**Prompt**
Your answer should be an exact copy of the listing.

**The data**
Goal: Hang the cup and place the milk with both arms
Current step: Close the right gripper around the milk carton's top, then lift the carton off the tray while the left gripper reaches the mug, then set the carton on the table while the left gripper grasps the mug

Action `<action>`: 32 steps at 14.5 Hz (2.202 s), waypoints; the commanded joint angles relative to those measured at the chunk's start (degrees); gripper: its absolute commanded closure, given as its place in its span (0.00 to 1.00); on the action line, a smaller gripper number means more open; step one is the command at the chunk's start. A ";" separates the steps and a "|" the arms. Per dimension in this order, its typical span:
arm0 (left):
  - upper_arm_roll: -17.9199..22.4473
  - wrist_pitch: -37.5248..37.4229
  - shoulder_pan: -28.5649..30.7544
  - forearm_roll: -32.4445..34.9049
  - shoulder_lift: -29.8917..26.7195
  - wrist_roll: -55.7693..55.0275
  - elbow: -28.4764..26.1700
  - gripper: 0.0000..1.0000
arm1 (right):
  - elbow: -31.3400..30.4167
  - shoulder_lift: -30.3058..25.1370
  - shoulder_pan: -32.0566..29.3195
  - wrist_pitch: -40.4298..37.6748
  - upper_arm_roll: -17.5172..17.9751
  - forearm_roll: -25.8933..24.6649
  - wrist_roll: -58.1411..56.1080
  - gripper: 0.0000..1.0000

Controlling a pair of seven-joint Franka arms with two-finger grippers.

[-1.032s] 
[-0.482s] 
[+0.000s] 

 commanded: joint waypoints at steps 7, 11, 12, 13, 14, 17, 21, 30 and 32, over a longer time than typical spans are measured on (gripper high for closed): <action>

**Task output**
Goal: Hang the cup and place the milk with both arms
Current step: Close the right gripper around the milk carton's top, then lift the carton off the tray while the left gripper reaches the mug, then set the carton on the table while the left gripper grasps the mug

Action `<action>`: 32 steps at 14.5 Hz (2.202 s), waypoints; the commanded joint angles relative to those measured at the chunk's start (degrees); gripper: its absolute commanded closure, given as its place in its span (0.00 to 1.00); on the action line, a smaller gripper number means more open; step one is the command at the chunk's start. A ";" separates the steps and a "|" the arms. Per dimension in this order, its typical span:
arm0 (left):
  - upper_arm_roll: -17.9199..22.4473
  - wrist_pitch: -37.5248..37.4229
  - shoulder_pan: -28.5649..30.7544
  - forearm_roll: -32.4445..34.9049
  - shoulder_lift: -29.8917..26.7195
  - wrist_roll: -55.7693..55.0275
  - elbow: -28.4764..26.1700
  - gripper: 0.0000..1.0000
arm1 (right):
  - elbow: -31.3400..30.4167
  - shoulder_lift: -30.3058..25.1370
  - shoulder_pan: -32.0566..29.3195
  - wrist_pitch: -40.4298..37.6748
  - upper_arm_roll: -17.5172..17.9751
  - forearm_roll: -25.8933..24.6649
  - wrist_roll: -58.1411..56.1080
  - gripper: 0.0000..1.0000

Controlling a pair of seven-joint Franka arms with two-finger grippers.

[-1.032s] 
[-0.482s] 
[+0.000s] 

 commanded: joint waypoints at steps 7, 11, 12, 13, 14, 17, 21, 30 and 32, over a longer time than typical spans are measured on (gripper high for closed): <action>

This output requires nothing further.